Pandas is used to examine correlations between the numeric columns by generating scatter plots of them. For the Pandas workload, we don't want to pull the entire data set into the Spark driver, as that might exhaust the available RAM and throw an out-of-memory exception. Instead, We shall randomly sample 10% data to get a rough idea of how it looks.
 
According to above figures, we can get the following information:

  • "userid" is same as "first name" and "last name". so "first name" and "last name" can be removed.
  • "method" is related with tools and is not related with business, it can be removed.
  • "status" has not correlation with others. the figure is a line. so both can be removed.
  •  "session id" has high correlation with "ts". the (sessionid,registration) figure is same as (ts,registration) so it can be removed.
  • other columns will be kept for further analysis.

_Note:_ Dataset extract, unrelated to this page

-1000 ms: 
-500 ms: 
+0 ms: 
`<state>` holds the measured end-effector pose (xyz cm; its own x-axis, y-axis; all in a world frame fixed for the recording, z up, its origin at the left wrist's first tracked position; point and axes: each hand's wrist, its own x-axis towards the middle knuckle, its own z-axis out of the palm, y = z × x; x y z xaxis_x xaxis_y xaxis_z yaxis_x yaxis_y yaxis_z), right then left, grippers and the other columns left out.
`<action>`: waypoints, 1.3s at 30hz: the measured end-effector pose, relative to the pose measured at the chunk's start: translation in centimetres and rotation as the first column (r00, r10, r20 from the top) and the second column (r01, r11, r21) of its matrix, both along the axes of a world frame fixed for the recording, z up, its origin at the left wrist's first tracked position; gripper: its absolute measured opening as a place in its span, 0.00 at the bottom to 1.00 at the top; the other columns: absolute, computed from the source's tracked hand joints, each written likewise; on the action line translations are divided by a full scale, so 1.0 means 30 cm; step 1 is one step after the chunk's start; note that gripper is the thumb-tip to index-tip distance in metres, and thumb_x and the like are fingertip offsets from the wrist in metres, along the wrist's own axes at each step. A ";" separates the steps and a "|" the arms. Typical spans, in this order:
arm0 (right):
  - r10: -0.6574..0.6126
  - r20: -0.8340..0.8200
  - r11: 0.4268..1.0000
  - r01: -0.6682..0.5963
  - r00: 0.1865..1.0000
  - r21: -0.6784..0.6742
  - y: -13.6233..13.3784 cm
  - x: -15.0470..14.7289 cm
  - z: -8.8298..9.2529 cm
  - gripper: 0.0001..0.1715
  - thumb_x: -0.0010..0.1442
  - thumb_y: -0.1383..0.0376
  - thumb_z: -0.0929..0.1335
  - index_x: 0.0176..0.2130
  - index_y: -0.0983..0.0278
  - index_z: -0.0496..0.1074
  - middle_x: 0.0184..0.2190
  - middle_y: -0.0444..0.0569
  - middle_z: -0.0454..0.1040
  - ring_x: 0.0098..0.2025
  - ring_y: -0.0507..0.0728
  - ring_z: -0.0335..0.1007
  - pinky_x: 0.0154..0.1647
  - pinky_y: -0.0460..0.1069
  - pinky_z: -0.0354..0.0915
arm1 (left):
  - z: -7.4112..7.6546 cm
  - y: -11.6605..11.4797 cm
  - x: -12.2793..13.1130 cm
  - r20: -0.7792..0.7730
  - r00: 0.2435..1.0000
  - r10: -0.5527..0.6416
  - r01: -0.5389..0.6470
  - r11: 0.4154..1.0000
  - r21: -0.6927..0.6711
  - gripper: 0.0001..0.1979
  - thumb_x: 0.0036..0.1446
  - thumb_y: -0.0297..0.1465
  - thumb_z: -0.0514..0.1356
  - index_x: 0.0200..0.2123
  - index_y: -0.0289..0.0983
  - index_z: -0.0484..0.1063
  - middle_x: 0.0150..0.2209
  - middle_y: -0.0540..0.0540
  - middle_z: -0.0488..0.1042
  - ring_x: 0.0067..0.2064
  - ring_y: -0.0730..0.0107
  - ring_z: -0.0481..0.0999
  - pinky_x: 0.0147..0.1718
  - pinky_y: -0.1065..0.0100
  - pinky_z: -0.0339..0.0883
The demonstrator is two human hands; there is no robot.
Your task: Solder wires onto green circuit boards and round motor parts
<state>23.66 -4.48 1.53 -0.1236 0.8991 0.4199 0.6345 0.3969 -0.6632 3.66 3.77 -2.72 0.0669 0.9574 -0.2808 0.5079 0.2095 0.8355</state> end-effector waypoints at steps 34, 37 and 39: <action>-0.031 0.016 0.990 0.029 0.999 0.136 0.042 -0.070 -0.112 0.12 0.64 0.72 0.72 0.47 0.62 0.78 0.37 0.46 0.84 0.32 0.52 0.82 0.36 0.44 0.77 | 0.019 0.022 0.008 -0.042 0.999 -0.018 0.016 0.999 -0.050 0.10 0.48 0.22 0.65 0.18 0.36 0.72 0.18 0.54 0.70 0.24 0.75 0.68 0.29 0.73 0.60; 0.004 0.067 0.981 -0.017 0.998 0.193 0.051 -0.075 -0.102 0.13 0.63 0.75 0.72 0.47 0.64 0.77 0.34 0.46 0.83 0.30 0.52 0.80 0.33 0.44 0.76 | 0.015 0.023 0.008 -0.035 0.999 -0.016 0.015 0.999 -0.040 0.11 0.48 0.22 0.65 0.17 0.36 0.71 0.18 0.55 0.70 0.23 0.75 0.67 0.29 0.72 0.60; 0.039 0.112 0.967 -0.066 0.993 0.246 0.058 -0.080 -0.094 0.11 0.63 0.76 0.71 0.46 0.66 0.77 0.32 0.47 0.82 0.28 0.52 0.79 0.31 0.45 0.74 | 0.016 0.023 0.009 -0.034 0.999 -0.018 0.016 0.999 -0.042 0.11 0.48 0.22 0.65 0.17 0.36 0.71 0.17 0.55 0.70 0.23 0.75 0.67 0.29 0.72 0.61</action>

We further perform more exploratory data analysis to observe the behavior for users who retained vs users who churned. we start by exploring aggregates on these two groups of users, observing how much of a specific action they experienced per a certain time unit or number of songs played.

 
The above figures show that the following page events have the largest difference (churn vs retain) in their boxplots. Therefore, these will be used as the bases for our feature selection.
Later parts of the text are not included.